_Data provided:_
╭──
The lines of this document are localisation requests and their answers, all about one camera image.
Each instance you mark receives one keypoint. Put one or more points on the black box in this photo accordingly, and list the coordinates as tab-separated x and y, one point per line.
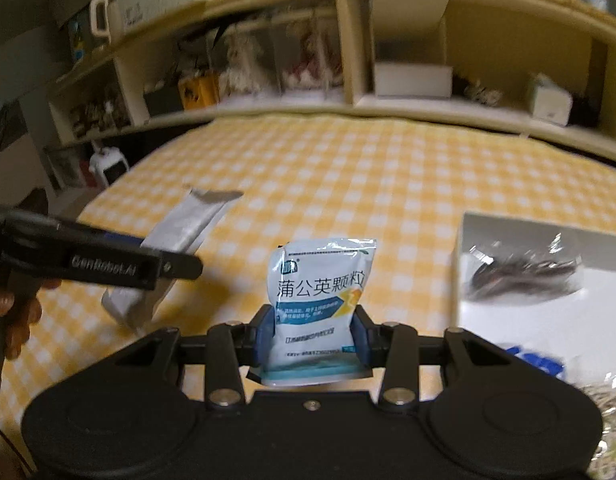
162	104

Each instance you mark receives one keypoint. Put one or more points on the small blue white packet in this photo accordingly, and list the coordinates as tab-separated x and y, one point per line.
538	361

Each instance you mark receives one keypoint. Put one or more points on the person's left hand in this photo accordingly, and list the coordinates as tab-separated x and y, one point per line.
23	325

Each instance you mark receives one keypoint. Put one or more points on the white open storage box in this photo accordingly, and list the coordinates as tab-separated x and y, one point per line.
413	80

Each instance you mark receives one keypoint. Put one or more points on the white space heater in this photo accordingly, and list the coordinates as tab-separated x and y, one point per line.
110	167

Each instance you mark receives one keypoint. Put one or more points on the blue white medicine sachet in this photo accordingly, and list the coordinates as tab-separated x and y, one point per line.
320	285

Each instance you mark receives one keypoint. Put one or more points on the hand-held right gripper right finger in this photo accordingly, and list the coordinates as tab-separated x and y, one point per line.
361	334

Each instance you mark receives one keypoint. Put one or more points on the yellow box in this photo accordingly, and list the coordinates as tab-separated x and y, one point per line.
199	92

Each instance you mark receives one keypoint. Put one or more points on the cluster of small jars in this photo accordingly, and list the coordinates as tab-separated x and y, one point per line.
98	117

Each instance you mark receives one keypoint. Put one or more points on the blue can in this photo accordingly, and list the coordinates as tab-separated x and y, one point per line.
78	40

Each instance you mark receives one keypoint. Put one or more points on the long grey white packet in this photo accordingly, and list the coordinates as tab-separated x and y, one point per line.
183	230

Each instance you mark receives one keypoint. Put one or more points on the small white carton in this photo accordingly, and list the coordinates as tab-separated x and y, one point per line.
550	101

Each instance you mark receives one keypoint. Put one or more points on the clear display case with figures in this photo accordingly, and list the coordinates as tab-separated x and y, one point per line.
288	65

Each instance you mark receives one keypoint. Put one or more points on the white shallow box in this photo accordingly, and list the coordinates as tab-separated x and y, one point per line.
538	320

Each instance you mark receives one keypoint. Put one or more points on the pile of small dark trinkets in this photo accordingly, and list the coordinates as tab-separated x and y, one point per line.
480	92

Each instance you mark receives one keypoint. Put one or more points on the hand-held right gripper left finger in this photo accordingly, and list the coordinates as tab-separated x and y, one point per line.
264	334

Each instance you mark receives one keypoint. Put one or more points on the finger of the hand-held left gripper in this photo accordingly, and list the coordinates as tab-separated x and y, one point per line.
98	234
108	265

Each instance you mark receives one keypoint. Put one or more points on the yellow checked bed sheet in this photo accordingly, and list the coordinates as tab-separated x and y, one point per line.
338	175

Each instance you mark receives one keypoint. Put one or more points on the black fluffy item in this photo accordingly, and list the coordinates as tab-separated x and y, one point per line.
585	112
╰──
╭──
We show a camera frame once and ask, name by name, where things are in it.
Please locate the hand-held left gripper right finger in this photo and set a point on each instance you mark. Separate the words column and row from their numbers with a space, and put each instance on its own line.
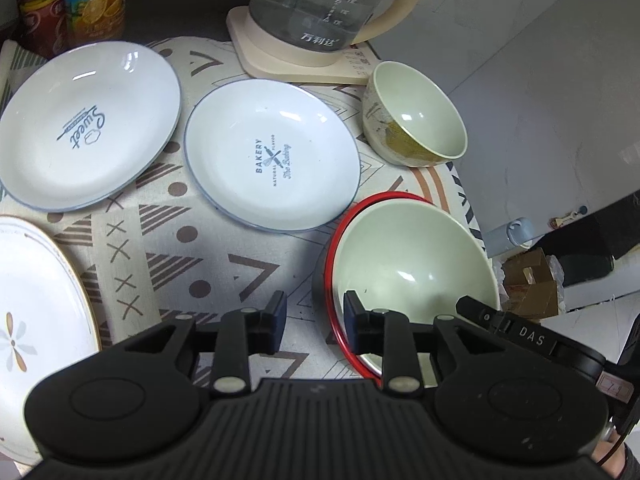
╰──
╭──
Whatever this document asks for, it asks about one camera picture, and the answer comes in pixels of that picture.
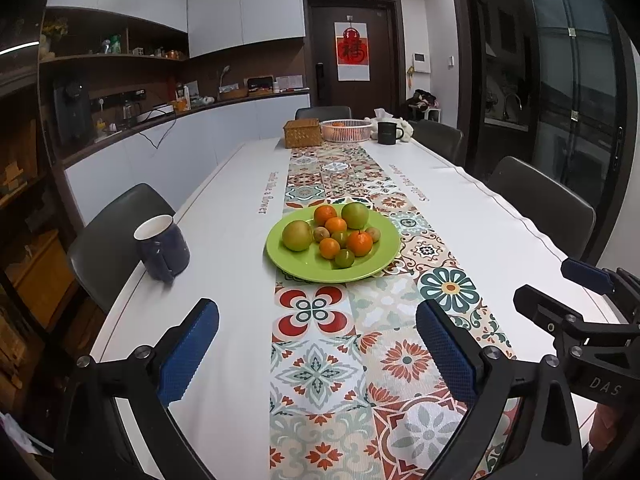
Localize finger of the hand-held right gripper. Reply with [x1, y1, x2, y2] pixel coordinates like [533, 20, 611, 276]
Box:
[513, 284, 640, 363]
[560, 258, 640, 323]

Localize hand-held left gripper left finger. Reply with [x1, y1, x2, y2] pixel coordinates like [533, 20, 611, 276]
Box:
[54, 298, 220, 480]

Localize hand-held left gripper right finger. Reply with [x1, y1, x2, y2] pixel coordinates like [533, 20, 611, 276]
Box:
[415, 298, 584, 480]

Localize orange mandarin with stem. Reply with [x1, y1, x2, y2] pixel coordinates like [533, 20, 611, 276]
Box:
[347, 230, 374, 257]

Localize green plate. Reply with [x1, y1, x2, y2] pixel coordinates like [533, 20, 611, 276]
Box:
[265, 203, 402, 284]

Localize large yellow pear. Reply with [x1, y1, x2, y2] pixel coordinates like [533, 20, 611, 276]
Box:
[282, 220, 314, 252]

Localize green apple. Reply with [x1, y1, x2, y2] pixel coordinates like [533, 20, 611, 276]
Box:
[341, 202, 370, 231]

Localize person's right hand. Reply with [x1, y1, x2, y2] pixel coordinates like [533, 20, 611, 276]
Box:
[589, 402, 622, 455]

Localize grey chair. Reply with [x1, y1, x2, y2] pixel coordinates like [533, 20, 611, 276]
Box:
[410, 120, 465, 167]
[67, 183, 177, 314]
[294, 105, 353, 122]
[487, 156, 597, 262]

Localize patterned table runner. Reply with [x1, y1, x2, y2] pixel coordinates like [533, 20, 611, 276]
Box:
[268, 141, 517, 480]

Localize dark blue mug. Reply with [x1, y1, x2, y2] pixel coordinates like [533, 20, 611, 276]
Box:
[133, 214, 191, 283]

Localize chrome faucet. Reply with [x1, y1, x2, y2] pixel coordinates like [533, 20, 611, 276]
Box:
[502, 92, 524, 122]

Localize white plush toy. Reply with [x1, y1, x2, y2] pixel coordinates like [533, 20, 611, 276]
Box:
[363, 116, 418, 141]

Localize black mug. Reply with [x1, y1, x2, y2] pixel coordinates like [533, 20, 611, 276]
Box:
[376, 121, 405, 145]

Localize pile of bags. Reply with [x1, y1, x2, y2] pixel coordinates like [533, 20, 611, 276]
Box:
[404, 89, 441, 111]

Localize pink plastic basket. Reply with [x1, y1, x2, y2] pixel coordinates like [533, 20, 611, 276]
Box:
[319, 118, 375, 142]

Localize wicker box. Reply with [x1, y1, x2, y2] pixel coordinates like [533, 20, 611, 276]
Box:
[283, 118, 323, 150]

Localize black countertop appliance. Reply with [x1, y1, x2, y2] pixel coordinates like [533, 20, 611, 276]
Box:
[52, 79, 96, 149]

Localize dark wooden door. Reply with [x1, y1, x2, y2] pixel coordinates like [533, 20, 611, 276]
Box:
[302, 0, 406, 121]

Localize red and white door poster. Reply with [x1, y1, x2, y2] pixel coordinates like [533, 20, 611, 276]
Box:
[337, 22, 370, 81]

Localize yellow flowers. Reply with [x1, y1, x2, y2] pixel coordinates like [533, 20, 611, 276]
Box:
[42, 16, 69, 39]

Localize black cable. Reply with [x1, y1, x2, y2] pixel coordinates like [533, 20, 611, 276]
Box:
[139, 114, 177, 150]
╰──
_Your goal:_ Search the lines above for the string "camera" and copy each line that has it.

_Exercise output:_
The lines of this document are localisation requests and their answers, all about one camera image.
We show a camera frame once and ask, name by name, where things are in it.
Whatever this document asks for, it asks about one camera picture, and the answer comes in pixels of that picture.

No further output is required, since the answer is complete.